Wednesday 18 September 2019

'Unjustified and indiscriminate use of force' caused Ballymurphy Massacre, court hears

New inquests into 1971 deaths of 10 people get under way

Truth: Relatives of those who died in the Ballymurphy shootings outside the inquest in Belfast
Truth: Relatives of those who died in the Ballymurphy shootings outside the inquest in Belfast
Michael Mansfield QC. Picture: Photopress

Cate McCurry

The deaths of 10 people during three days of shootings were the result of "illegitimate, unjustified and indiscriminate use of force by the [British] army", a court has heard.

Inquests investigating the 1971 incidents, referred to as the Ballymurphy Massacre by bereaved relatives, began in Belfast yesterday.

In 2011, Northern Ireland's attorney general John Larkin directed that new inquests be heard after a long campaign by family members who claimed the original coronial probes were inadequate.

The shootings took place as the British army moved in to republican strongholds to arrest IRA suspects, after the introduction of the controversial policy of internment without trial.

Soldiers have long been held responsible for killing all 10 in Ballymurphy between August 9 and 11, 1971, but the accepted narrative became clouded earlier this year when former members of the paramilitary Ulster Volunteer Force came forward to claim their organisation was also involved.

Sean Doran QC, counsel for the Coroner's Service, said each incident and death would require "careful scrutiny".

He said: "The narrative of the military is legitimate use of force was used at a time of heightened tension and response to specific threats."

He said this runs contrary to the Ballymurphy families who say the deaths resulted from "illegitimate, unjustified and indiscriminate use of force by the army on civilians".

The families claim the military action resulted in the deaths of 10 "entirely innocent civilians".

Mr Doran said the original investigations into the deaths were "very limited", adding that there were multiple examples of failure to get witness accounts and examples that show forensic opportunities were missed.
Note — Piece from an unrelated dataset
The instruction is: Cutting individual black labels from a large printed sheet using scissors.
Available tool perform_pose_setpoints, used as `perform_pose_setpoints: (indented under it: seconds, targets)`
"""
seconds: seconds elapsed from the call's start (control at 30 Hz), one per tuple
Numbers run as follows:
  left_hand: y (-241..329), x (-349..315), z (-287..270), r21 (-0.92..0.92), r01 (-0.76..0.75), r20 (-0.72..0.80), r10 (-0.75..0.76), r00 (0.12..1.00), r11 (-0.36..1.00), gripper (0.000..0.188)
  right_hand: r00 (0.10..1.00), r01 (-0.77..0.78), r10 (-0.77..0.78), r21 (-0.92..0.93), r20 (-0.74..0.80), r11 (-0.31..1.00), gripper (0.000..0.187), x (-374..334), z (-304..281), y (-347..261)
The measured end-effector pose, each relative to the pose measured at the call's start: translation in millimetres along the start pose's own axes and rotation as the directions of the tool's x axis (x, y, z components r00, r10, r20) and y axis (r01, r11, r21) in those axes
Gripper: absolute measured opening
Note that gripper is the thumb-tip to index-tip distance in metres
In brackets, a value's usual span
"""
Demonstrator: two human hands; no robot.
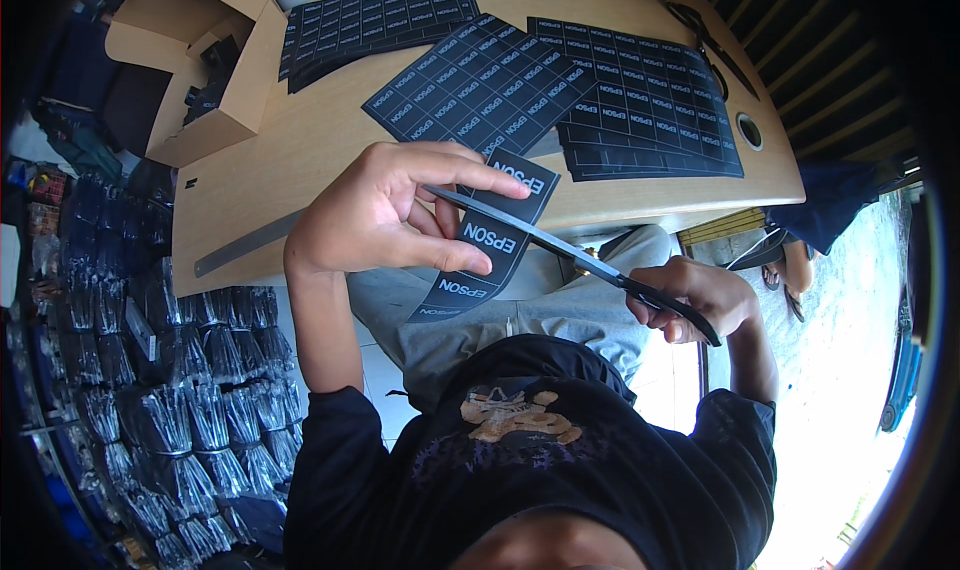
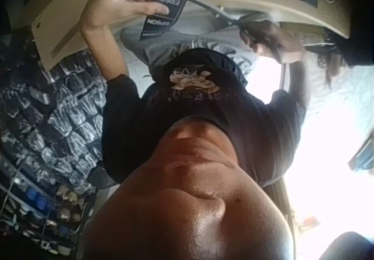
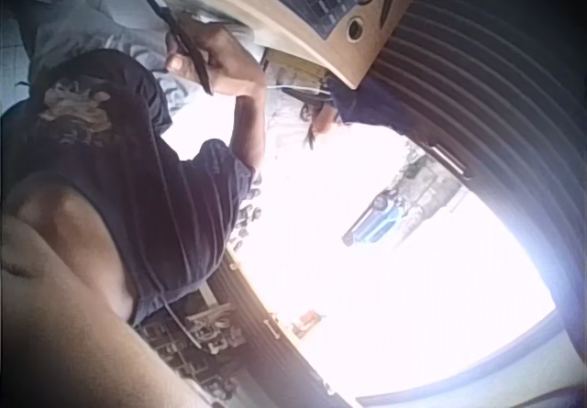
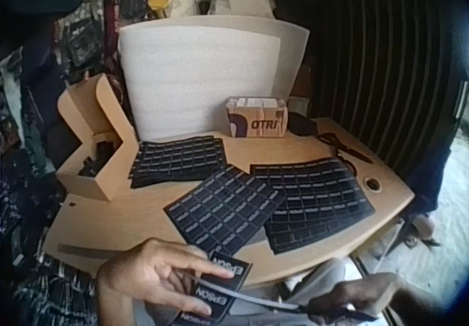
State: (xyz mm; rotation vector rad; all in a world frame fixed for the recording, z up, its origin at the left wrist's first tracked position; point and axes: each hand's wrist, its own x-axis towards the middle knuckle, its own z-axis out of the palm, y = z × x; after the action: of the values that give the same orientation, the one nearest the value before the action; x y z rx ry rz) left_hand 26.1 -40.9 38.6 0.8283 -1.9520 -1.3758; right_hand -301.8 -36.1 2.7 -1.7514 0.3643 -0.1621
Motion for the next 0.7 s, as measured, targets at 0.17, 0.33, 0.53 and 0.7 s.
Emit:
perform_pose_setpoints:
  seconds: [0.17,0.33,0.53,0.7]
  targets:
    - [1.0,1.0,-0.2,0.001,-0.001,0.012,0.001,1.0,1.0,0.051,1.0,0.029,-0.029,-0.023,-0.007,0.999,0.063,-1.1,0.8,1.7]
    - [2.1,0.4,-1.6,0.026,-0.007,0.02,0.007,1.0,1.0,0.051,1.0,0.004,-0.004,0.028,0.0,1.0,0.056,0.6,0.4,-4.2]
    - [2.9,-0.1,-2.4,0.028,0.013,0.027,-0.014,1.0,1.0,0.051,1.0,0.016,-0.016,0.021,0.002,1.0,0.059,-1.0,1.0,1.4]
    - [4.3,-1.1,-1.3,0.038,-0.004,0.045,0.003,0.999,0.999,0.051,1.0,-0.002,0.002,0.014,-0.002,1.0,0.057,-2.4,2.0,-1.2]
He added that examination of scenes would not necessarily have been routine given the "legitimate security concerns at the time".

"It's important not to lose sight that these were turbulent times," he added.

At the time of the deaths, officials from the Royal Military Police interviewed soldiers after mass shootings.

Referring to the original inquest, Mr Doran said it did not carry out a rigorous examination of military statements.

"The open verdict did not allow for any finding as to whether use of force was justified," he added. "This inquest will not be so limited in nature or in scope."

The court earlier heard how difficulties have been exacerbated by the loss of records and statements from military witnesses given before the original inquest.

Mr Doran described the process into these inquests as "difficult and complicated".

A Catholic priest was among the 10 killed in the shootings, involving members of the Parachute Regiment.

Another man died of a heart attack following an alleged violent confrontation with the troops in the west Belfast estate.

Mr Doran said it was a period of time in Belfast when there were approximately 12 explosions, 59 shootings, 17 deaths, 25 injuries, 13 rioting incidents, 18 arson attacks and numerous reports of civil disorder. The inquests are expected to run until March.